All Moslems are required as an article of faith to work for the eradication of the state of Israel.
Moslem women must be veiled and can't go out in public unless accompanied by a male relative.
Moslem law permits the killing of women who do not obey religious laws.
The problem for me and other liberals is that some of those notions are believed and acted upon by some Muslims, and that gives the critics lots of ammunition. The term "honour killing" is a reprehensible excuse for outright murder and is just as deranged as "ethnic cleansing" whether in 1930s Europe or today's Gaza.
Islamic scholars may refute the erroneous interpretations and write learned papers on Qu'ranic studies that give an historical and modern perspective on issues ranging from homosexuality to veiling, and I've read a few of them.
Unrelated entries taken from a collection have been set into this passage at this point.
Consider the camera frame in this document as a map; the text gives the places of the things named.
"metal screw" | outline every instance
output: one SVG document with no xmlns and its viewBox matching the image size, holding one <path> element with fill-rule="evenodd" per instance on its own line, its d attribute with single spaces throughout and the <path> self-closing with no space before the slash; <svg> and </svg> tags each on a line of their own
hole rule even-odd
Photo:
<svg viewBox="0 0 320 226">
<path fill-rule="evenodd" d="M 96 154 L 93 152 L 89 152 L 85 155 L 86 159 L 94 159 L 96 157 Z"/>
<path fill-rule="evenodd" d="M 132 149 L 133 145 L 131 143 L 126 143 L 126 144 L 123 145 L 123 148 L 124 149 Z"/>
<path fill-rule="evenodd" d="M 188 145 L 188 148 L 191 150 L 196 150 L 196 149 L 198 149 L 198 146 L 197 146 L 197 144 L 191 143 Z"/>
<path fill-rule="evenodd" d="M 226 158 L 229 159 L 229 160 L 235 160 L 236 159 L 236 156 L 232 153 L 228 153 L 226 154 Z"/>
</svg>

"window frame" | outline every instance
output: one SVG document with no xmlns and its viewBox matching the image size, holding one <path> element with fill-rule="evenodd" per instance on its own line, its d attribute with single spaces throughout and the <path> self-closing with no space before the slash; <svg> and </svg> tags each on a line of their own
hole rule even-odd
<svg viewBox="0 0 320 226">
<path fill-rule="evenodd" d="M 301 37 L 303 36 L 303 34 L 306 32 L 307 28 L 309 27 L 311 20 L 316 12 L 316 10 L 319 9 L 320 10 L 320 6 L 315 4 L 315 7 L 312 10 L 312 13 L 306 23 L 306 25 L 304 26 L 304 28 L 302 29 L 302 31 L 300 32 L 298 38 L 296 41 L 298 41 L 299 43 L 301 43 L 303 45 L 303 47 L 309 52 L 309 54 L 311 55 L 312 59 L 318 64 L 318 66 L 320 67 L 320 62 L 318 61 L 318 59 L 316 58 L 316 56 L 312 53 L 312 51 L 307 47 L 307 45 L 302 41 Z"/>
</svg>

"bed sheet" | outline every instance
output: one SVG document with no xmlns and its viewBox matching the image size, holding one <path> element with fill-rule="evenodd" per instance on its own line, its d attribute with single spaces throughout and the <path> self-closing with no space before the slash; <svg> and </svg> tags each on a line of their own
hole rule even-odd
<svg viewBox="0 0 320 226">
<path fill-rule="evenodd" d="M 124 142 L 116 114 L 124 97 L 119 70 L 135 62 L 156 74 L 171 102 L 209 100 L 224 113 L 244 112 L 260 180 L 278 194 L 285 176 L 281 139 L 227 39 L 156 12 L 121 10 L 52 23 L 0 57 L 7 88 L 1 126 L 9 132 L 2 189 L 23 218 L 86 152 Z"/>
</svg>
Those scholars, however, are writing learned papers; they are not power-hungry zealots lecturing impoverished, unschooled, often illiterate and marginalized refugees, or in some cases, their next-door neighbours in affluent suburbs, because evil stupidity is an opportunist no matter the time or place.
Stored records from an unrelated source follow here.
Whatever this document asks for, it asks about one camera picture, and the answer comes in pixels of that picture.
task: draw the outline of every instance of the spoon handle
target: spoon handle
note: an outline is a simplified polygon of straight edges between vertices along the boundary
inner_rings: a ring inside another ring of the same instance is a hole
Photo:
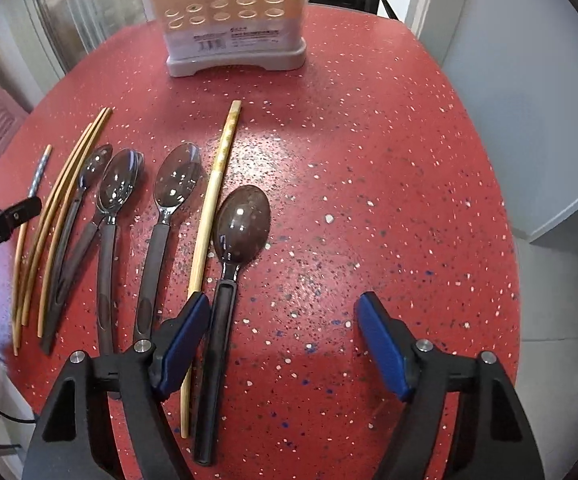
[[[82,204],[82,197],[84,195],[85,189],[78,188],[71,205],[69,206],[69,212],[67,213],[67,218],[64,222],[64,227],[62,228],[62,233],[60,234],[60,241],[58,243],[58,248],[55,252],[55,257],[53,260],[53,268],[51,269],[51,278],[49,285],[49,308],[47,309],[46,322],[44,324],[44,330],[42,331],[42,351],[49,355],[51,353],[51,347],[53,346],[53,340],[55,333],[58,331],[58,324],[60,322],[60,316],[62,315],[62,310],[64,303],[60,304],[56,301],[56,295],[58,292],[58,283],[60,281],[60,274],[62,273],[62,264],[64,263],[64,256],[67,252],[67,245],[69,244],[69,238],[71,236],[71,231],[73,229],[73,224],[78,217],[78,211],[80,210],[80,205]]]
[[[233,320],[237,287],[232,280],[220,280],[213,295],[211,324],[205,342],[202,387],[195,419],[194,461],[205,466],[213,464],[218,411],[229,348],[229,329]]]
[[[98,345],[100,355],[114,353],[114,320],[111,284],[114,270],[115,224],[102,227],[98,255]]]
[[[144,260],[144,270],[140,280],[140,292],[138,293],[138,306],[135,310],[135,322],[133,324],[133,342],[140,339],[151,339],[153,327],[153,313],[156,306],[156,294],[160,281],[160,270],[165,258],[167,237],[169,236],[168,224],[155,224],[151,231],[151,240],[147,257]]]
[[[86,256],[86,252],[88,251],[93,238],[96,236],[98,232],[98,225],[89,222],[86,224],[76,246],[73,247],[67,262],[64,264],[64,269],[62,274],[60,275],[60,281],[58,284],[58,288],[56,291],[56,303],[64,306],[67,302],[67,298],[69,297],[69,291],[73,286],[73,282],[76,279],[76,275],[80,270],[80,266],[82,264],[82,260],[84,260]]]

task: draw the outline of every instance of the wooden chopstick
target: wooden chopstick
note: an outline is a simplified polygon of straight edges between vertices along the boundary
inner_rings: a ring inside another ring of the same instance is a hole
[[[86,158],[91,153],[91,148],[96,143],[96,140],[99,137],[99,133],[102,131],[106,120],[108,119],[109,115],[111,115],[111,108],[105,109],[105,115],[102,117],[102,120],[98,123],[98,129],[92,134],[91,138],[88,140],[88,144],[82,150],[80,155],[80,159],[77,161],[74,171],[71,173],[71,181],[67,186],[67,190],[64,194],[64,199],[62,200],[62,208],[60,209],[60,214],[58,215],[58,219],[55,223],[55,228],[53,229],[53,237],[51,238],[51,245],[49,246],[49,254],[47,256],[47,261],[44,266],[44,277],[42,279],[42,293],[40,295],[40,305],[38,308],[38,337],[42,337],[42,332],[44,331],[44,315],[46,314],[46,308],[48,303],[48,295],[49,295],[49,288],[51,285],[51,271],[53,270],[53,262],[55,259],[55,251],[58,248],[60,243],[60,235],[62,234],[62,227],[64,225],[64,220],[67,216],[67,212],[69,211],[70,207],[70,199],[73,195],[73,190],[76,188],[76,184],[78,182],[78,177],[80,176],[80,170],[82,169],[83,164],[86,161]]]
[[[205,276],[205,261],[207,259],[207,249],[211,238],[211,226],[213,217],[218,204],[221,187],[223,186],[224,170],[229,160],[229,150],[233,142],[233,134],[236,131],[238,117],[242,101],[233,101],[227,120],[224,123],[223,134],[220,137],[218,149],[213,159],[213,168],[207,184],[205,193],[205,202],[203,210],[200,213],[200,225],[198,226],[198,235],[195,239],[194,259],[191,263],[191,276],[189,277],[189,294],[187,299],[194,292],[203,288],[203,278]],[[180,434],[182,438],[189,437],[189,399],[191,397],[191,367],[187,370],[185,380],[180,388]]]
[[[71,150],[67,161],[65,162],[60,174],[58,175],[56,182],[51,189],[49,198],[46,200],[44,207],[42,208],[42,213],[38,221],[38,229],[34,238],[34,243],[31,246],[31,250],[28,257],[28,263],[26,266],[26,272],[24,274],[24,279],[21,282],[21,287],[24,289],[19,290],[19,298],[23,298],[22,304],[18,304],[18,312],[16,314],[16,326],[14,329],[14,354],[17,355],[17,349],[20,346],[20,336],[22,325],[26,326],[29,319],[29,309],[31,306],[31,298],[34,290],[35,276],[37,274],[38,265],[40,264],[40,257],[42,255],[42,250],[44,249],[44,242],[46,241],[49,229],[51,228],[51,222],[53,221],[53,216],[60,203],[60,196],[64,187],[64,183],[67,178],[69,178],[70,172],[72,171],[76,156],[83,150],[86,146],[86,142],[89,137],[96,133],[96,124],[98,124],[102,117],[105,115],[105,108],[100,110],[98,117],[93,124],[86,127],[85,131],[80,136],[80,139],[76,145]]]
[[[31,182],[31,186],[29,188],[28,196],[32,197],[38,192],[38,185],[40,184],[40,179],[42,178],[42,174],[44,173],[44,168],[46,167],[47,160],[49,160],[49,156],[51,155],[51,150],[53,147],[51,144],[48,144],[40,161],[38,162],[38,167],[34,173],[34,179]],[[18,288],[20,283],[20,269],[22,266],[22,252],[24,251],[24,239],[26,238],[26,229],[28,223],[25,222],[20,226],[18,231],[18,243],[16,244],[16,256],[14,257],[14,264],[13,264],[13,276],[12,276],[12,291],[11,291],[11,323],[14,323],[16,320],[16,315],[18,313]]]

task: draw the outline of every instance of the red speckled countertop
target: red speckled countertop
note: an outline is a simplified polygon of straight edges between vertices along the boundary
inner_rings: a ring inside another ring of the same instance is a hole
[[[401,405],[384,389],[354,322],[354,301],[365,290],[376,291],[415,336],[469,356],[493,349],[516,373],[511,233],[492,167],[449,81],[396,20],[309,6],[304,21],[308,58],[299,70],[221,68],[177,79],[167,75],[159,27],[128,28],[51,90],[0,160],[4,208],[25,197],[45,145],[53,144],[44,199],[86,124],[101,107],[115,107],[100,142],[136,148],[146,160],[133,209],[118,218],[117,341],[125,349],[157,218],[151,189],[160,162],[188,140],[209,170],[229,105],[242,100],[223,196],[241,184],[265,190],[271,236],[239,280],[217,465],[195,465],[191,441],[178,440],[202,480],[326,480],[341,470],[345,478],[371,478]],[[174,218],[163,317],[175,316],[187,297],[200,208],[196,191]],[[93,211],[90,192],[74,235]],[[15,245],[14,237],[0,246],[0,348],[7,348],[13,382],[39,412],[69,354],[97,354],[97,254],[51,358],[35,336],[38,280],[15,358],[8,342]],[[210,296],[219,274],[210,258]],[[446,408],[452,415],[454,400]],[[111,403],[125,473],[137,480],[121,406]],[[178,404],[177,394],[165,403],[176,438]],[[451,430],[445,416],[430,478],[441,475]]]

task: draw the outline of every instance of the blue gripper pad
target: blue gripper pad
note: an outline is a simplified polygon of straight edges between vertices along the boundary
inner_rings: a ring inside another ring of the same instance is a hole
[[[387,389],[406,402],[413,394],[413,385],[407,381],[406,357],[399,345],[410,345],[413,336],[407,340],[396,341],[389,330],[389,324],[397,322],[391,319],[383,304],[373,292],[365,292],[355,302],[355,315],[371,356],[374,358]]]
[[[162,402],[182,385],[211,317],[211,305],[201,292],[194,292],[178,317],[162,322],[153,334],[156,349],[149,366],[154,396]]]

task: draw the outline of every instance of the glass door
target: glass door
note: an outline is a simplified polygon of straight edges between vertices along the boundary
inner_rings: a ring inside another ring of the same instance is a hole
[[[142,0],[32,2],[47,40],[65,73],[121,28],[146,21]]]
It's too easy to point out the silly or criminal practices of other ethnic and religious groups, but we do need to distinguish the one from the other. Men in ecclestastical gowns may seem silly; child molestation is criminal. Women in medieval habits with shaved heads under veils may seem silly; beating children for speaking their mother tongue is child abuse. And let's not go into the Catholic-Protestant conflicts from Luther to now with the bonfires and beheadings. Or into the Shia vs Sunni murderous schism of Islam. Or the caste system of Hindus and the nasty practice they had of tossing wives onto the funeral pyres of departed husbands.
And as a short but interesting digression, "caste" is a term that applies globally with its most distinguishing quality being skin colour. Even historically, pink people such as myself have gone from "pale is good" because it meant we didn't labour in the sun to "brown is good" because it meant we had the leisure to play in the sun. Go figure. Or go read Caste by Isobel Wilkerson and get a disconcerting but scholarly summary of that history.
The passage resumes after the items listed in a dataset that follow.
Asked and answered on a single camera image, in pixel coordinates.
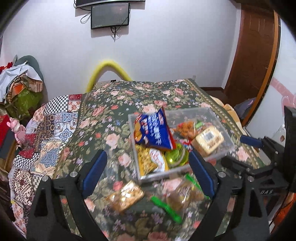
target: rose pattern
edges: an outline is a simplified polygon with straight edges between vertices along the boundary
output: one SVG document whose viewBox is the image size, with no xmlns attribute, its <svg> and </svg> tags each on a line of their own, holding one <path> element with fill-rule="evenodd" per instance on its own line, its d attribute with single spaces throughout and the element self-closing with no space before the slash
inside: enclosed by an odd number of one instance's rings
<svg viewBox="0 0 296 241">
<path fill-rule="evenodd" d="M 169 216 L 156 211 L 155 207 L 151 208 L 149 196 L 168 194 L 182 181 L 182 178 L 177 178 L 142 186 L 147 195 L 121 215 L 110 209 L 106 196 L 120 190 L 130 180 L 136 180 L 128 114 L 153 113 L 159 110 L 160 105 L 165 105 L 166 110 L 210 107 L 235 143 L 231 155 L 256 168 L 262 165 L 252 150 L 247 150 L 240 144 L 241 132 L 235 130 L 237 126 L 228 113 L 219 105 L 211 104 L 211 98 L 193 81 L 116 81 L 86 93 L 82 98 L 77 128 L 61 152 L 53 178 L 65 177 L 73 170 L 79 171 L 84 163 L 91 161 L 99 149 L 106 151 L 106 168 L 94 193 L 86 199 L 86 205 L 109 240 L 188 240 L 200 224 L 208 205 L 206 201 L 191 203 L 186 210 L 184 224 L 178 227 Z M 220 160 L 209 162 L 218 171 L 221 170 Z M 69 227 L 78 232 L 66 199 L 62 201 L 62 205 Z M 225 230 L 230 216 L 231 214 L 227 213 L 224 217 L 219 234 Z"/>
</svg>

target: wall outlet
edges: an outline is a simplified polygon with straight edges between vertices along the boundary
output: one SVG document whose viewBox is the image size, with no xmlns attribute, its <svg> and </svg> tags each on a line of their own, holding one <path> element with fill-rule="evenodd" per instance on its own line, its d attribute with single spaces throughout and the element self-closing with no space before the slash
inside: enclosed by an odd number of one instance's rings
<svg viewBox="0 0 296 241">
<path fill-rule="evenodd" d="M 116 82 L 116 80 L 106 80 L 106 81 L 97 82 L 95 84 L 95 87 L 96 88 L 100 88 L 100 87 L 102 87 L 105 84 L 109 84 L 109 83 L 113 83 L 113 82 Z"/>
</svg>

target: pink toy
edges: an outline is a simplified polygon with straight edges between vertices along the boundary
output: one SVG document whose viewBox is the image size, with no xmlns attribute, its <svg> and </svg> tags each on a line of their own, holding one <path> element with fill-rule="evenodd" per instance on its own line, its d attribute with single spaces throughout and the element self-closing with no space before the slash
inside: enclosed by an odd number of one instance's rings
<svg viewBox="0 0 296 241">
<path fill-rule="evenodd" d="M 18 119 L 10 118 L 10 122 L 6 123 L 15 134 L 15 139 L 19 145 L 25 144 L 26 128 L 20 124 Z"/>
</svg>

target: clear plastic container
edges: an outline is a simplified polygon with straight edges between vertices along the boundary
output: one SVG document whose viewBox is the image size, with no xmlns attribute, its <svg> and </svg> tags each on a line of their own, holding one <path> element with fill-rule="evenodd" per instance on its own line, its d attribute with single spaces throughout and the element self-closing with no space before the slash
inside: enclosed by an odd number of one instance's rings
<svg viewBox="0 0 296 241">
<path fill-rule="evenodd" d="M 210 108 L 188 108 L 188 109 L 179 109 L 179 110 L 167 110 L 165 111 L 167 123 L 170 128 L 175 128 L 178 124 L 183 123 L 188 120 L 201 120 L 202 122 L 211 123 L 215 126 L 223 135 L 224 141 L 220 144 L 219 150 L 214 151 L 209 156 L 205 157 L 204 159 L 211 160 L 211 159 L 220 159 L 225 156 L 231 149 L 234 148 L 234 143 L 231 140 L 231 137 L 222 126 L 218 118 L 215 116 L 214 112 Z M 181 167 L 175 167 L 168 171 L 164 172 L 157 172 L 157 173 L 150 173 L 145 176 L 141 176 L 139 170 L 139 162 L 138 162 L 138 153 L 135 146 L 135 139 L 133 137 L 134 133 L 134 122 L 136 120 L 137 115 L 129 114 L 129 126 L 131 131 L 131 141 L 133 146 L 134 152 L 134 160 L 135 166 L 137 171 L 137 177 L 140 183 L 143 182 L 151 182 L 160 179 L 172 178 L 176 173 L 186 173 L 190 171 L 189 164 L 186 164 Z"/>
</svg>

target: yellow foam tube
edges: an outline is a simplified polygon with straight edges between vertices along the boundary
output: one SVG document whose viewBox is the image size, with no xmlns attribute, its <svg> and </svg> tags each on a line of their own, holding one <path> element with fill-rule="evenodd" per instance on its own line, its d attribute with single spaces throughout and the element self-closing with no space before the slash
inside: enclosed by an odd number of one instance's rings
<svg viewBox="0 0 296 241">
<path fill-rule="evenodd" d="M 96 79 L 99 75 L 99 73 L 102 71 L 103 68 L 105 67 L 112 67 L 113 69 L 116 70 L 117 73 L 126 81 L 132 81 L 132 79 L 128 76 L 128 74 L 123 70 L 123 68 L 120 67 L 119 64 L 114 62 L 113 60 L 104 60 L 102 63 L 100 63 L 93 74 L 91 75 L 91 78 L 87 84 L 86 92 L 89 92 L 92 90 L 93 86 L 96 83 Z"/>
</svg>
Israeli apologists will self-righteously ask why protesters are so concerned about anti-semitic and misogynistic practices by people in North America, but support anti-semitism and misanthropic behaviours by Moslems (who they believe are all Hamas militants) in the rest of the world? Spoiler alert: They don't and the research will not support even a cursory examination of data, but I didn't like stats either, so hang onto your hate if you have to.
One case does not a conviction make, unless your convictions are already secured in some impenetrable part of your psyche. You can notice the bad and the silly and the criminal but don't get carried away. This is Judy Haiven on the subject because she says it better on her substack than I could:
Do the Canes of Gaza’s Elderly Fire Bullets?
Judy Haiven substack Oct. 23, 2025
Is every Palestinian in Gaza really a terrorist? Is there a Hamas bomb-making plant, or arms stash, in underground tunnels beneath families’ homes in now-toppled buildings? Where is the evidence that more than 30 Gaza hospitals, before the IDF destroyed them, had secret tunnels to hide armed Hamas militants? Are most of the wheelchairs for the elderly booby-trapped? Like in a James Bond film, do their crutches and canes also fire bullets?
Maybe some Palestinians voted for Hamas; others voted for Fatah; maybe some Gazans didn’t vote at all.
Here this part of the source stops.